Press the DC Offset button on the Function Generator. Turn up the DC Offset until you see light coming
out of the laser.
4. Have the laser coming out as horizontal as possible (relative to the floor). Point the laser to a mirror
on a stand in the corner of the room, and adjust the mirror so that light is coming back into the detector.
Adjust the 127 mm focal length lens so that the light is focused at the center of the detector. Make sure
the photodetector is turned on.
Sketch your experimental set-up, labeling the different parts.
5. Set up the oscilloscope so it is Dual Trace, with Channel 1 about 1 V/division DC and Channel 2 about
500 mV/division AC. Adjust the DC offset on the function generator to get the maximum signal from the
photodetector on the oscilloscope.
Have the instructor explain something about how the diode laser is being modulated, and why the DC
offset shouldn’t just be turned to maximum to get the largest modulation signal. Write down an
explanation of the diode laser modulation in your lab notebook.
Discuss with the instructor (as a class) what we should expect to see when the path distance between
the laser/detector bench and the turning mirror is changed, and how we can use measurements of what
happens on the oscilloscope to measure the speed of light.
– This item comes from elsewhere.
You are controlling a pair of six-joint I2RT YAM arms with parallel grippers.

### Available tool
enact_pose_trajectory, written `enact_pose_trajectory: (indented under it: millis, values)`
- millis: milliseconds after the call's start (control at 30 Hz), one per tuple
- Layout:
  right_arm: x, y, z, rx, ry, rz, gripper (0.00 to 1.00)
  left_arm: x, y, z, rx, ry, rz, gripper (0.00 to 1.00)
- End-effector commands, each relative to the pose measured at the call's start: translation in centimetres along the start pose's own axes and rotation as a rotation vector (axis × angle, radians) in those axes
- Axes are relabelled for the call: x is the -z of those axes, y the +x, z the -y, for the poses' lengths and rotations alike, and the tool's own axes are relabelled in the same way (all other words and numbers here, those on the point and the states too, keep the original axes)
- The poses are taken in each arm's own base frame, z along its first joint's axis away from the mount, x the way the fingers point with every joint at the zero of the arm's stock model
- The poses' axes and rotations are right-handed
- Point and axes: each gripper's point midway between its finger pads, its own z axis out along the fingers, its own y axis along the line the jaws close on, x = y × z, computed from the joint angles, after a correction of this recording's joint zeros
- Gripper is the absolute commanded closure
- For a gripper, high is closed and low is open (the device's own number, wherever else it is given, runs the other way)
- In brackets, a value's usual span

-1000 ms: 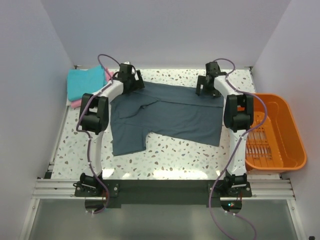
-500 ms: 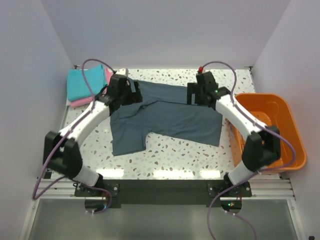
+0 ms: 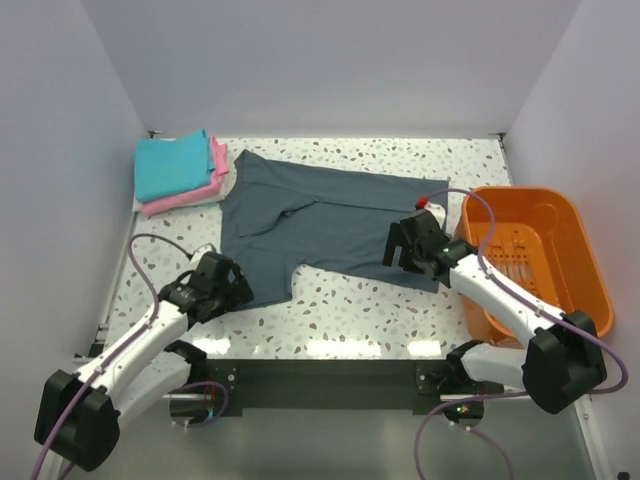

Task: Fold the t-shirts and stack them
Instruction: Fold the tshirt

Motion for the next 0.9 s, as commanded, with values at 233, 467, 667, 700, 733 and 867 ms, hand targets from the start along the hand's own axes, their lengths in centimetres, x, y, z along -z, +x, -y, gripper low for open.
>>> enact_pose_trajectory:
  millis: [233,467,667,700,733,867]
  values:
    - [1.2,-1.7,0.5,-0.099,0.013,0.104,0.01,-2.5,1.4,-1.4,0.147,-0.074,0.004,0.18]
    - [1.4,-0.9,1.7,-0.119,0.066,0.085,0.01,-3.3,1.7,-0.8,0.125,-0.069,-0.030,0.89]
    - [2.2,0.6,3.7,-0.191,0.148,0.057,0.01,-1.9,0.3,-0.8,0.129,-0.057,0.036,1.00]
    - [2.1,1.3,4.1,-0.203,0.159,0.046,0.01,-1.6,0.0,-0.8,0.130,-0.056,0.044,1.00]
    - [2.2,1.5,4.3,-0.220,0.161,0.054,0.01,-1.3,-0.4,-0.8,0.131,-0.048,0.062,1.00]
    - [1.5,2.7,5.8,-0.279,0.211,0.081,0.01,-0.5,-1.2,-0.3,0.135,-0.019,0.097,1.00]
Write down in your laboratory notebook an
explanation of how we will measure the speed of light.
6. Set a vertical cursor on the oscilloscope on a repeatable feature of the modulated signal from the
detector such as where the voltage crosses zero (AC scale).
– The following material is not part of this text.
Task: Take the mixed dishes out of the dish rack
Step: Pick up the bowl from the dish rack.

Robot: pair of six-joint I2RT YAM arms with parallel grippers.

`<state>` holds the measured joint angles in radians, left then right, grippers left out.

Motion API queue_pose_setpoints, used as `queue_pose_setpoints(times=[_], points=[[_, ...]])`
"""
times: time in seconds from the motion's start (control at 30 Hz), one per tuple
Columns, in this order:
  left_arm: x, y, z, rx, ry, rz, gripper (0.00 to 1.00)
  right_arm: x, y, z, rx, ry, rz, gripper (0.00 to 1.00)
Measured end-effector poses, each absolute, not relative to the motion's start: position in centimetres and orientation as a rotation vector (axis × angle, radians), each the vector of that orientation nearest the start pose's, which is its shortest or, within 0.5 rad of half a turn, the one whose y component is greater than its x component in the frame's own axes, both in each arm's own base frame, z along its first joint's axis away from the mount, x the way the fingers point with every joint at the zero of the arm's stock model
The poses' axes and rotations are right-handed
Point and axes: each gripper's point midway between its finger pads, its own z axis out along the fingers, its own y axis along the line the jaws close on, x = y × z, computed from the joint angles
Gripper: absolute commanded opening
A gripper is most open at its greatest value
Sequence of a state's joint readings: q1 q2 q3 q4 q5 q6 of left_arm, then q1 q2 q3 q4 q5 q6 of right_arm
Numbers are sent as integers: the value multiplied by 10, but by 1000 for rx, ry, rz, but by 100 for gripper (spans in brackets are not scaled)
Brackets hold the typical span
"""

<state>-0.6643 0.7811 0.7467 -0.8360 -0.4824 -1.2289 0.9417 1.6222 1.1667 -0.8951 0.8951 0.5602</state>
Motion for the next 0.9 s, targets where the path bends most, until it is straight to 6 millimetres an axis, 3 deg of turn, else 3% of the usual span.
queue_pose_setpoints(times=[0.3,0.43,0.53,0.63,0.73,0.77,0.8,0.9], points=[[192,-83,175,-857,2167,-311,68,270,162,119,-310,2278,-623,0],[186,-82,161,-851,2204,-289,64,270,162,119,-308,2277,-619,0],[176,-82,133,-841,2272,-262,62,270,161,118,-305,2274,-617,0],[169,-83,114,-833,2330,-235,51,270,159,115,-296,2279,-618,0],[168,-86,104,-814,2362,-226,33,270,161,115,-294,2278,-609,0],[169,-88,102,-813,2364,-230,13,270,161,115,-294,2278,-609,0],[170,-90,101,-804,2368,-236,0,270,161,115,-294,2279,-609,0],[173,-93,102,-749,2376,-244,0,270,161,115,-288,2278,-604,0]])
7. Change the path distance so the laser crosses the whole room and comes back before hitting the
detector. Measure the change in path distance from the geometry in paragraph 4 (each floor tile is 1
foot long) and set a second cursor on the oscilloscope on the new location of the repeatable feature
used before. Measure the time difference. It is important that the signal on the oscilloscope looks very
similar to how it looked for the shorter path difference.
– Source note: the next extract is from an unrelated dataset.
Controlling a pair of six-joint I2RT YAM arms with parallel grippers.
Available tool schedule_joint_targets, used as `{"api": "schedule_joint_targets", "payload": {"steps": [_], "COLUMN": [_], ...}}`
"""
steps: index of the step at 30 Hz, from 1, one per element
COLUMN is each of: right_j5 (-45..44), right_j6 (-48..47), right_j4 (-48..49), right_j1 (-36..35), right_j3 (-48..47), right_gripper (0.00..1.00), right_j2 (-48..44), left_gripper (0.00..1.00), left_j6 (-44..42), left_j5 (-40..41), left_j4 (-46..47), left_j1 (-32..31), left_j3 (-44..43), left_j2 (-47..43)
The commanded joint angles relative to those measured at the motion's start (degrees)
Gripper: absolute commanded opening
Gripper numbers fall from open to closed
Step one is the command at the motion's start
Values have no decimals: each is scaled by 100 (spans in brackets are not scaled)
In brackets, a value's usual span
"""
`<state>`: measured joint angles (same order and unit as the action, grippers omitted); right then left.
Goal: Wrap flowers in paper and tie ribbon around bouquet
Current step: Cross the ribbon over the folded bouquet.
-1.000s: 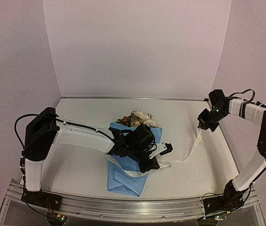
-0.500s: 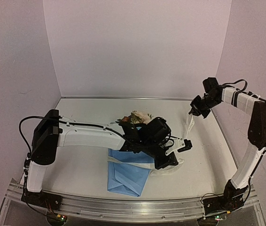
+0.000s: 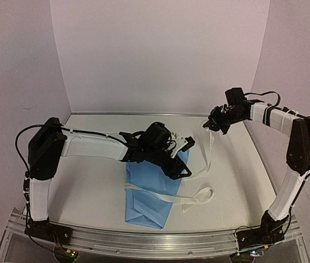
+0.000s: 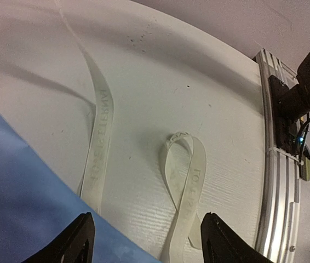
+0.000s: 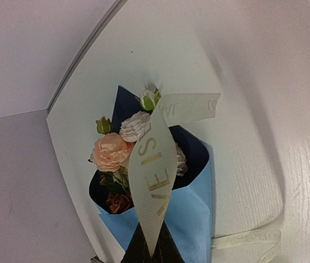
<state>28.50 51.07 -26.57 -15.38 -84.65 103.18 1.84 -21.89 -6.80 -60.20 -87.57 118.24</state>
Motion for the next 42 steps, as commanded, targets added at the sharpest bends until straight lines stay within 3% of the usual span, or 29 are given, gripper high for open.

Record your measurements and any notes about them in your laboratory notebook.
8. Change the path distance so the laser crosses the whole room twice and comes back before hitting
the detector. Measure the change in path distance from the geometry in paragraph 4, and measure the
new time difference.
Record your measurements and any notes about them in your laboratory notebook.
Calculate the speed of light using your measurements, including a rough graph and your procedure.
9. If you think that something about the experiment is not working right, make changes until you are
comfortable that you are able to make a good speed of light measurement using the apparatus.
Discuss any changes made and how the results were affected. Discuss what modifications you would
make to the experiment to get a more accurate measurement.